With summer finally here, it’s time to dive into summer activities for the kiddos. Summer camps are up and running at Oil and Cotton [1] (837 W. 7th, 214.797.8176), a creative exchange. This summer’s classes — half-day and full-day options — include songwriting, painting, drawing, sculpting, collage making, cartoons and comics, needlecrafts and more. Standouts include “Creative Careers”, a five-day camp that will explore ways in which students can pursue employment in the arts, and the “Yoga & Art” four-day camp for ages 6 to 10 that teaches yoga poses followed by parallel art lessons. At nearby Make Shop & Studio (313 N. Bishop, 214.256.3061, themakesite.com), the eclectic summer camp schedule has creative children, tweens and teens dabbling in fashion sketching, pattern making, handbag design, screen printing, styling, logo design, quilting, card making, mirror etching and more. Tuition includes all supplies, snacks and a lot of creative energy.

As always during the summer season, there’s a lot going on at the Belmont Hotel [2] (901 Fort Worth Ave., 866.870.8010). The Belmont pool — along with its awesome view — is open to the public Sundays from 1–5 p.m. BarBelmont will soon debut a new menu with a focus on a shared approach to dining and a new look similar to that of hotel restaurant Smoke.

Start Gallery Dallas [3] (1004 W. Page) recently opened with a bang, showing the work of local artists Martin R. Campos, Arthur Stephens and Patricia Rodriguez at its first group exhibition. Owned by 2010 SMU grad Veronika Tkachuck, this contemporary gallery uses a modular, steel rail hanging system for its works.
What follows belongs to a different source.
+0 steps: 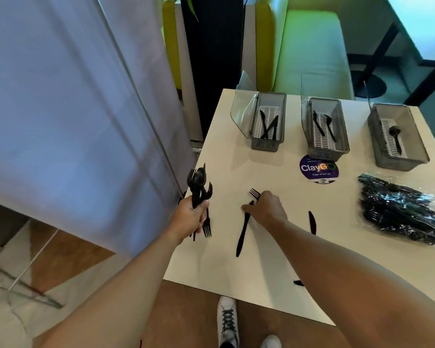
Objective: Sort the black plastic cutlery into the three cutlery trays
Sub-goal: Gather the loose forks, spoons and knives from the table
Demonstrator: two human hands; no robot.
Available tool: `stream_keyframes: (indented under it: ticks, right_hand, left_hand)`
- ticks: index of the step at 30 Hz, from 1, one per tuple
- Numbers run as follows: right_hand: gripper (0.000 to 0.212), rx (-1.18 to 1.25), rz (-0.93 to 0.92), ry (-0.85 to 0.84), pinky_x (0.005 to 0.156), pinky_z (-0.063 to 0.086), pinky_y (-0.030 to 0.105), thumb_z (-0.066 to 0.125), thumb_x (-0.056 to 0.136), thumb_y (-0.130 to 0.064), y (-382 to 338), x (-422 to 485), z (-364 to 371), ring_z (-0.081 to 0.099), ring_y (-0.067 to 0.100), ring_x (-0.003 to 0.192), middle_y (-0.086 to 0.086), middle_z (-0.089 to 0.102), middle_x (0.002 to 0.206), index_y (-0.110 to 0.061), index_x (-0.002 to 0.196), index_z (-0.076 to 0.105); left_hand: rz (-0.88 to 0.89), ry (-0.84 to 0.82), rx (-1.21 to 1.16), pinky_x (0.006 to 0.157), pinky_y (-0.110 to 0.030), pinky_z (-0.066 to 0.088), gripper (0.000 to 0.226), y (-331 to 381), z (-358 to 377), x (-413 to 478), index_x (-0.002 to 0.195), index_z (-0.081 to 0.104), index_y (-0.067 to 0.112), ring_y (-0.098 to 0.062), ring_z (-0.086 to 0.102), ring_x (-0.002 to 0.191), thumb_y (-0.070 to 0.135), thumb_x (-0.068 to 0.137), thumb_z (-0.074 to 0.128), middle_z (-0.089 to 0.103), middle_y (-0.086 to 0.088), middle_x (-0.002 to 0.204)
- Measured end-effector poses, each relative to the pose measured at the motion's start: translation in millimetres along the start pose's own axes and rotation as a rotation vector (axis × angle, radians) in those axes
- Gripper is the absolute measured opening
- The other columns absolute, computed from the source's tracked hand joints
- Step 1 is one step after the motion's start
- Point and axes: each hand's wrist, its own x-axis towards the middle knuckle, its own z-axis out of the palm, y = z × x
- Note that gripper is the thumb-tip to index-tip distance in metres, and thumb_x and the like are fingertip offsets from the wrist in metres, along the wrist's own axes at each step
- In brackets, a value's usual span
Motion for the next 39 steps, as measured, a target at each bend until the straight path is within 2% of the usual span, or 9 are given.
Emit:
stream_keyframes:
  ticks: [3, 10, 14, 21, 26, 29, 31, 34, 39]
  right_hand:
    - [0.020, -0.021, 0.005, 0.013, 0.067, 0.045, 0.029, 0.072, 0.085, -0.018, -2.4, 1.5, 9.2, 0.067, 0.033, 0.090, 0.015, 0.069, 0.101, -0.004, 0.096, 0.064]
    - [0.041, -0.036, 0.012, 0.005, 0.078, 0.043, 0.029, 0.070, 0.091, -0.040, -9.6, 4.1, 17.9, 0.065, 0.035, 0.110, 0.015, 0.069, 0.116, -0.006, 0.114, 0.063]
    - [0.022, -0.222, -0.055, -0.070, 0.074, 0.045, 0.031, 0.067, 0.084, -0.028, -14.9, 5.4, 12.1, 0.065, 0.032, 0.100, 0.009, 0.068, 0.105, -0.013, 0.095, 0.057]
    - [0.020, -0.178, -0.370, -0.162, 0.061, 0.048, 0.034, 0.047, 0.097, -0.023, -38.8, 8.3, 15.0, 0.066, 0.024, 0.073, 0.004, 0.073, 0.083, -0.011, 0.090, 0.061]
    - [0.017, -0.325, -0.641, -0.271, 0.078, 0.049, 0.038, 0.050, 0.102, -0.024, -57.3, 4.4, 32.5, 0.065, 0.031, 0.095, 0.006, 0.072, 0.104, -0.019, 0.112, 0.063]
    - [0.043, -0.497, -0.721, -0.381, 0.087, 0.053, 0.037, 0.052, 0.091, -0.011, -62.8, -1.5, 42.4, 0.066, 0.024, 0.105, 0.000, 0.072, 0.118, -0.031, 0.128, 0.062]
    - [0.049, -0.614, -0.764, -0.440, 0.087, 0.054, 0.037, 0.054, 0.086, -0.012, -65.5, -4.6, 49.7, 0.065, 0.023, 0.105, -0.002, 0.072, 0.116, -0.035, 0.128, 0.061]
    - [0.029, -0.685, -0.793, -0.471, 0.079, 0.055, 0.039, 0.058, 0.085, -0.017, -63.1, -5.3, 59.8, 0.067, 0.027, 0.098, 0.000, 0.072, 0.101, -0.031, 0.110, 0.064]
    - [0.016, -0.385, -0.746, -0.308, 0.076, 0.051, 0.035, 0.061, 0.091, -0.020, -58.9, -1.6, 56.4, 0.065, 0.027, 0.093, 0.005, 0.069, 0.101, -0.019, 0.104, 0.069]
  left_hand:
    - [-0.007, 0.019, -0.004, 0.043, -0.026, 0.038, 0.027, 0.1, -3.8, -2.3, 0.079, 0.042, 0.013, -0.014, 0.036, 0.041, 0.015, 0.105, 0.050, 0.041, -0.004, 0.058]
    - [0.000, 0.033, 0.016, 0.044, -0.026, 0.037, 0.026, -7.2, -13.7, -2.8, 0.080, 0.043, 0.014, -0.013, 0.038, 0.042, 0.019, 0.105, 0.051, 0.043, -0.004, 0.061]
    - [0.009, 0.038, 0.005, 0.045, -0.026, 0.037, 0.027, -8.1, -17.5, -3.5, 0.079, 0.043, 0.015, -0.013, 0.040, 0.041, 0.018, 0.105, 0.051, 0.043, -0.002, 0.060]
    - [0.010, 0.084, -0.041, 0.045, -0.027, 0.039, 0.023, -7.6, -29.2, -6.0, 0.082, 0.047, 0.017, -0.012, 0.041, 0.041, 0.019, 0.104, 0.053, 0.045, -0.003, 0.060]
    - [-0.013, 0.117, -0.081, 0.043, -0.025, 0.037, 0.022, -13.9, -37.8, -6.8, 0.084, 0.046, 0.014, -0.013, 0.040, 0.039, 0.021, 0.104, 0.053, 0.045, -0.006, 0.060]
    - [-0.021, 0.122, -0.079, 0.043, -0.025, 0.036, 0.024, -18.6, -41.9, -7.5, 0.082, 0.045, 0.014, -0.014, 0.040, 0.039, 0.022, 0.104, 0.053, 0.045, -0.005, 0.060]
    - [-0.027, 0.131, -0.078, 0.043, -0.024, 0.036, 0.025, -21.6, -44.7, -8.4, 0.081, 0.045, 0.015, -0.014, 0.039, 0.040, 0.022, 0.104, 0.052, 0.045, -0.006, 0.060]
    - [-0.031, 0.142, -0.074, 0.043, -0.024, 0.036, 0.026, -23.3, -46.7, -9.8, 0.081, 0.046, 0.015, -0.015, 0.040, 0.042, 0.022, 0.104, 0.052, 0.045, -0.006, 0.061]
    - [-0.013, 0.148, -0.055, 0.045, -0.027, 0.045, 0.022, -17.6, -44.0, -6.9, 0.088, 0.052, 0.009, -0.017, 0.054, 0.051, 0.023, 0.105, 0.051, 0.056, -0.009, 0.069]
Next time you visit The Kessler Theater (1230 W. Davis, 214.272.8346), make sure to look around. In the upstairs gallery, The Kessler’s artistic director, Jeffrey Liles, has displayed late ’70s and early ’80s concert photography from well-known portrait photographer (and Liles’ childhood friend) Vern Evans. Evans, based in L.A., has shot everyone from Harrison Ford to Sugar Ray Leonard, but 35 years ago he and Liles were just J.J. Pearce High School students. They used fake IDs to sneak into concerts and snap photos with their 35mm cameras (photography was prohibited at the shows). Little did they know the shots would one day be iconic. Some of their photos are now on display at The Kessler: U2 opening for a wet T-shirt contest at a club on Northwest Highway; Joan Jett and The Runaways with The Ramones at Fort Worth’s Panther Hall; and Iggy Pop at the Agora Ballroom. The exhibit is on display until the first week of July and is free to the public. Evans’ photographs are priced between $900-$1,200.

It’s time again for Aunt Stelle’s Sno-Cones [4] (2002 W. Clarendon, 214.946.1431). Choose between flavors like bubble gum, cola, nectar, pink lady, root beer and more. Aunt Stelle’s is open Fridays-Sundays 2-9 p.m.

Do you know of a neighborhood business renovating, expanding, moving, launching, hosting an event, celebrating an anniversary, offering a special or something else noteworthy? Send the information to livelocal@advocatemag.com or call 214.292.0487.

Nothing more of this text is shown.